What you will do: From top to bottom, reproduce the listing without a single change.

○ ○ ○ ○ ○ ○ ○

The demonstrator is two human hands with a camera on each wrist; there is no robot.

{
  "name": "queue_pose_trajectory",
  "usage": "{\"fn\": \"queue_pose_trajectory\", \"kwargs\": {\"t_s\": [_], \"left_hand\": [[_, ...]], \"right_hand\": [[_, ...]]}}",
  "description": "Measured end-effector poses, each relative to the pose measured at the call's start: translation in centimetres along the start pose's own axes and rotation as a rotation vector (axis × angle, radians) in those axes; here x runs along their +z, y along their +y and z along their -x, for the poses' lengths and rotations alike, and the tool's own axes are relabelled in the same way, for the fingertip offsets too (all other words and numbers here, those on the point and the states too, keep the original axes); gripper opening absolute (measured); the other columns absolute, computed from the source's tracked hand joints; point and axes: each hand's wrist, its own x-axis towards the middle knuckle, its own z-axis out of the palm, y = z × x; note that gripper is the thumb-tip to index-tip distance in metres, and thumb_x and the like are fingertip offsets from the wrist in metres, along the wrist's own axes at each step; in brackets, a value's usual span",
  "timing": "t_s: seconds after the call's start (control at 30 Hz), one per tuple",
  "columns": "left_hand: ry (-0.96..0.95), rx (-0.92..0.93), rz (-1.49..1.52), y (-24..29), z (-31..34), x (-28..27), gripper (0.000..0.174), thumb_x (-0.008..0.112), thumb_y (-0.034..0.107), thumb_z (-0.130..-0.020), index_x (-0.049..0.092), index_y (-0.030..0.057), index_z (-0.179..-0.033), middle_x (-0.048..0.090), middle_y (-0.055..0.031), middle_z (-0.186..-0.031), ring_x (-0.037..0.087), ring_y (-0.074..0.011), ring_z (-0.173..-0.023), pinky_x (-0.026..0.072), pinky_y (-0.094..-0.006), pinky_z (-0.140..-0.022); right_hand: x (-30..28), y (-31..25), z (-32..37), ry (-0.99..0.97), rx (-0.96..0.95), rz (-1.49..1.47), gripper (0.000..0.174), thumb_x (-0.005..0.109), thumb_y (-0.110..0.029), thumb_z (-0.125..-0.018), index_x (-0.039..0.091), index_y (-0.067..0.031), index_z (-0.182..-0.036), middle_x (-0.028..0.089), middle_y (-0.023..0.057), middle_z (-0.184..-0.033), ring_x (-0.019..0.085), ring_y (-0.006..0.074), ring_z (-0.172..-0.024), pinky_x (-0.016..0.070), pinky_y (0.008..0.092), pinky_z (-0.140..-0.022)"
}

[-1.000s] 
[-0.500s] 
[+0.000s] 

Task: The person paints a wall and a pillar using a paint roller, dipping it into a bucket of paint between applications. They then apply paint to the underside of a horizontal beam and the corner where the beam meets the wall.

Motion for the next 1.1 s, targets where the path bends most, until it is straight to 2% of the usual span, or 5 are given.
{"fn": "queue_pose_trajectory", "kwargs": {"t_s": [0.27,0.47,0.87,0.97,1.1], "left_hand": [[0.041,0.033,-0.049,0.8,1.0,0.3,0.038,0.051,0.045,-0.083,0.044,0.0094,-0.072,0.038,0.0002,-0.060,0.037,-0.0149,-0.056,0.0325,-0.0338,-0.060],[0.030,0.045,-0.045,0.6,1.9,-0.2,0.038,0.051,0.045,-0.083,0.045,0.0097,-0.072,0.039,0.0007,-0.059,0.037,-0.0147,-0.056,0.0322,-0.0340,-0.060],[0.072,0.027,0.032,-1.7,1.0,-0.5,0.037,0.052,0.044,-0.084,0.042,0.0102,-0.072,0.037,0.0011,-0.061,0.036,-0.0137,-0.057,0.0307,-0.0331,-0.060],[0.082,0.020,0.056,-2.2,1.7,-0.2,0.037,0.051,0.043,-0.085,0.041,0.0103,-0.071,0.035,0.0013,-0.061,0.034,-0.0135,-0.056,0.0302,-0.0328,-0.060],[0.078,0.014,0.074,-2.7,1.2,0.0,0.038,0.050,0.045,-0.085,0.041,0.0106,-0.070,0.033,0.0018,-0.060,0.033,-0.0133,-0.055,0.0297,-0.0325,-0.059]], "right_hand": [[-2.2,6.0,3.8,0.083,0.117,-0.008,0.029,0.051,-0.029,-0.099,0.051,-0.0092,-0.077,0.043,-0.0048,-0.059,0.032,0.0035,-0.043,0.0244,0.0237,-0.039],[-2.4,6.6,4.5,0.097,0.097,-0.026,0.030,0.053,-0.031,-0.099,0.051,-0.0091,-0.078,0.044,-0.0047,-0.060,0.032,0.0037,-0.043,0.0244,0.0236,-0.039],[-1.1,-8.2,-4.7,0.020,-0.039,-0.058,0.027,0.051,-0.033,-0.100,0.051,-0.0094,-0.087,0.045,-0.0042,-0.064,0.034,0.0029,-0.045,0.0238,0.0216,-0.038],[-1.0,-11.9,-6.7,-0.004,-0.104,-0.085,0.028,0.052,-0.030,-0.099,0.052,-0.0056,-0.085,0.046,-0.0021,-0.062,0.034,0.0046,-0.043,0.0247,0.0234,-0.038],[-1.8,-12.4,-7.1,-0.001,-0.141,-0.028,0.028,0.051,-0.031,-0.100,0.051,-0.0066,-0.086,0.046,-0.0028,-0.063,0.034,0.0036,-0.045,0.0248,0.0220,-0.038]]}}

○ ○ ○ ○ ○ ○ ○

Reply:
The demonstrator is two human hands with a camera on each wrist; there is no robot.

{
  "name": "queue_pose_trajectory",
  "usage": "{\"fn\": \"queue_pose_trajectory\", \"kwargs\": {\"t_s\": [_], \"left_hand\": [[_, ...]], \"right_hand\": [[_, ...]]}}",
  "description": "Measured end-effector poses, each relative to the pose measured at the call's start: translation in centimetres along the start pose's own axes and rotation as a rotation vector (axis × angle, radians) in those axes; here x runs along their +z, y along their +y and z along their -x, for the poses' lengths and rotations alike, and the tool's own axes are relabelled in the same way, for the fingertip offsets too (all other words and numbers here, those on the point and the states too, keep the original axes); gripper opening absolute (measured); the other columns absolute, computed from the source's tracked hand joints; point and axes: each hand's wrist, its own x-axis towards the middle knuckle, its own z-axis out of the palm, y = z × x; note that gripper is the thumb-tip to index-tip distance in metres, and thumb_x and the like are fingertip offsets from the wrist in metres, along the wrist's own axes at each step; in brackets, a value's usual span",
  "timing": "t_s: seconds after the call's start (control at 30 Hz), one per tuple",
  "columns": "left_hand: ry (-0.96..0.95), rx (-0.92..0.93), rz (-1.49..1.52), y (-24..29), z (-31..34), x (-28..27), gripper (0.000..0.174), thumb_x (-0.008..0.112), thumb_y (-0.034..0.107), thumb_z (-0.130..-0.020), index_x (-0.049..0.092), index_y (-0.030..0.057), index_z (-0.179..-0.033), middle_x (-0.048..0.090), middle_y (-0.055..0.031), middle_z (-0.186..-0.031), ring_x (-0.037..0.087), ring_y (-0.074..0.011), ring_z (-0.173..-0.023), pinky_x (-0.026..0.072), pinky_y (-0.094..-0.006), pinky_z (-0.140..-0.022); right_hand: x (-30..28), y (-31..25), z (-32..37), ry (-0.99..0.97), rx (-0.96..0.95), rz (-1.49..1.47), gripper (0.000..0.174), thumb_x (-0.005..0.109), thumb_y (-0.110..0.029), thumb_z (-0.125..-0.018), index_x (-0.039..0.091), index_y (-0.067..0.031), index_z (-0.182..-0.036), middle_x (-0.028..0.089), middle_y (-0.023..0.057), middle_z (-0.184..-0.033), ring_x (-0.019..0.085), ring_y (-0.006..0.074), ring_z (-0.172..-0.024), pinky_x (-0.016..0.070), pinky_y (0.008..0.092), pinky_z (-0.140..-0.022)"
}

[-1.000s] 
[-0.500s] 
[+0.000s] 

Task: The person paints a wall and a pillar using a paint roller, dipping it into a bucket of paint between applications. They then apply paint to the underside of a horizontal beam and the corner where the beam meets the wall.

Motion for the next 1.1 s, targets where the path bends most, until it is straight to 2% of the usual span, or 5 are given.
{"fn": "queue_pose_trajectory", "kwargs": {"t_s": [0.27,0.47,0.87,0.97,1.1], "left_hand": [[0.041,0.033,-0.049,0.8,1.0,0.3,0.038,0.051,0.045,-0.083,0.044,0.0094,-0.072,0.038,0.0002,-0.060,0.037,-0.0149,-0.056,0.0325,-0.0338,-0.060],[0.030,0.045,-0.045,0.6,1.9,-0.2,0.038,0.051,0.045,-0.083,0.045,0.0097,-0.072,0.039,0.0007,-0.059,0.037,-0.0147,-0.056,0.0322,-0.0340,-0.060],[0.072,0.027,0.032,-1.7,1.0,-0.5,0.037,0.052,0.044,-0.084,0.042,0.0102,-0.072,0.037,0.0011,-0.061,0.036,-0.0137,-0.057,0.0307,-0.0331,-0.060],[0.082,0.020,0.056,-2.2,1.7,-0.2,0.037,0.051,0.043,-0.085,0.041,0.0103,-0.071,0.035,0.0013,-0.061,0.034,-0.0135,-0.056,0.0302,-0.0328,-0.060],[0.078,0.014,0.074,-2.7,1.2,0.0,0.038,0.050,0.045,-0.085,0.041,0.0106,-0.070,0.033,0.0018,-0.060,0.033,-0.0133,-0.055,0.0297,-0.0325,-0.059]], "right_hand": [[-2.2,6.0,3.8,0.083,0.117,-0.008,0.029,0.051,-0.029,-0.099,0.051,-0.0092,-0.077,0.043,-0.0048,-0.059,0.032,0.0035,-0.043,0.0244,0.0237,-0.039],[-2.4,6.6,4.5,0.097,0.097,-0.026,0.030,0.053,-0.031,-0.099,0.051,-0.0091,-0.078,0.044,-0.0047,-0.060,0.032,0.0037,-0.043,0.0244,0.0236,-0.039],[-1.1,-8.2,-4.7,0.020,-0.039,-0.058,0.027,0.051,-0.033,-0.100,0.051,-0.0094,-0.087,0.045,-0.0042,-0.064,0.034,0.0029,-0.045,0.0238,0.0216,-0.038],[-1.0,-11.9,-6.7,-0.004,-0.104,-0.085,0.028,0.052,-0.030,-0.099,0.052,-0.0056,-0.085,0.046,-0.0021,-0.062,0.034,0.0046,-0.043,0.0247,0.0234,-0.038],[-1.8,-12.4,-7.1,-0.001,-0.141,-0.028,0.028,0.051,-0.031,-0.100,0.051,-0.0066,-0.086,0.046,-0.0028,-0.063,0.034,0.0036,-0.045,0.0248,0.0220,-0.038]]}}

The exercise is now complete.